The study will receive £2.8 million from the Department of Health and Social Care via the NIHR. It will involve 3000 immunocompromised participants over two years. 2,600 participants will receive a finger-prick antibody test. And 400 will receive more detailed immune analyses.

It is hoped the findings will provide up-to-date information on the impact of booster vaccinations for:

  • Clinicians
  • Policymakers
  • The public

The findings could inform future advice given to people who are immunosuppressed.

The STRAVINSKY study team will work closely with researchers from the PITCH study. The PITCH study focuses on healthcare workers’ immune response. It has been funded by UKRI.

Professor Lucy Chappell, NIHR CEO and Department of Health and Social Care Chief Scientific Adviser said:

“This study will help to understand how different patient groups with weakened immune systems respond to COVID-19, including new variants, and to vaccination. We hope that it will inform development of more specific advice and help people understand their own levels of risk, based on better information from antibody levels.”

Health Minister Will Quince said:

“There remains a number of people with weakened immune systems who may be at higher risk of serious illness from Covid, despite the effectiveness and success of our phenomenal vaccination programme.

“We are committed to helping immunosuppressed people with support that is grounded in data and evidence, and this landmark study - delivered by the UK’s world leading researchers - will help us understand which patient groups remain at higher risk and how best to help them.”
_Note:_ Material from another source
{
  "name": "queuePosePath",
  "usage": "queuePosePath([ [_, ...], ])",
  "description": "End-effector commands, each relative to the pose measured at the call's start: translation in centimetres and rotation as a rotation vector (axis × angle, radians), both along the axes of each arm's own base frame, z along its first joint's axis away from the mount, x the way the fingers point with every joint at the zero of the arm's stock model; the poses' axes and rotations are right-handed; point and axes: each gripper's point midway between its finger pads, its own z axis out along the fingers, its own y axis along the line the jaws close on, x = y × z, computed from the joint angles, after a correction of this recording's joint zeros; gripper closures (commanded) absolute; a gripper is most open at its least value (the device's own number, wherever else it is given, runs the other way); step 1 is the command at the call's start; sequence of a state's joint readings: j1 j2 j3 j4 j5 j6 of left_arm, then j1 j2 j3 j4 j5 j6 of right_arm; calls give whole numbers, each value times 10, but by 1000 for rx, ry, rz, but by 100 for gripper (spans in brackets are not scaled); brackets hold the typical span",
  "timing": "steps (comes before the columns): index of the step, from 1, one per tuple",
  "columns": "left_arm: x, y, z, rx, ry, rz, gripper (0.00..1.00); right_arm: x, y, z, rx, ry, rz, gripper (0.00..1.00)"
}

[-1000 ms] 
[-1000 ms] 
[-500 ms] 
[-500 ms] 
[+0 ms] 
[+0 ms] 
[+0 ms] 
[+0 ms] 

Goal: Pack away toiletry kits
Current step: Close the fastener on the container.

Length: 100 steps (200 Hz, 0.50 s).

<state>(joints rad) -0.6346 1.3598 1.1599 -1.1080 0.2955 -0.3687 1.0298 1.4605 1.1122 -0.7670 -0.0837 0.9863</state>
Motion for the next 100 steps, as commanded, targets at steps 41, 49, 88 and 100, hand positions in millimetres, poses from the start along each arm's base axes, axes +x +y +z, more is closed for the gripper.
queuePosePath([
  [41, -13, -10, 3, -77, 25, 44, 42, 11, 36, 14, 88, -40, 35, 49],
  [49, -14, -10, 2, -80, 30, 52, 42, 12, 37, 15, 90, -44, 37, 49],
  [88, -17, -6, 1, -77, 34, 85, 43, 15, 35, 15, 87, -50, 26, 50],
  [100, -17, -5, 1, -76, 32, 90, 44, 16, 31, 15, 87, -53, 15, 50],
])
Dr Mary Ramsay, Head of Immunisation at UKHSA , said:

“Studies of COVID-19 immunity have been vital in helping us to understand how best to use vaccination in this vulnerable population, alongside real world evidence on protection. We look forward to seeing the results of this antibody testing study.

“Vaccines remain the best way to protect yourself against serious infections, including COVID-19, and those eligible are urged to accept all the vaccines and boosters they are recommended – including the families of people with weakened immune systems.”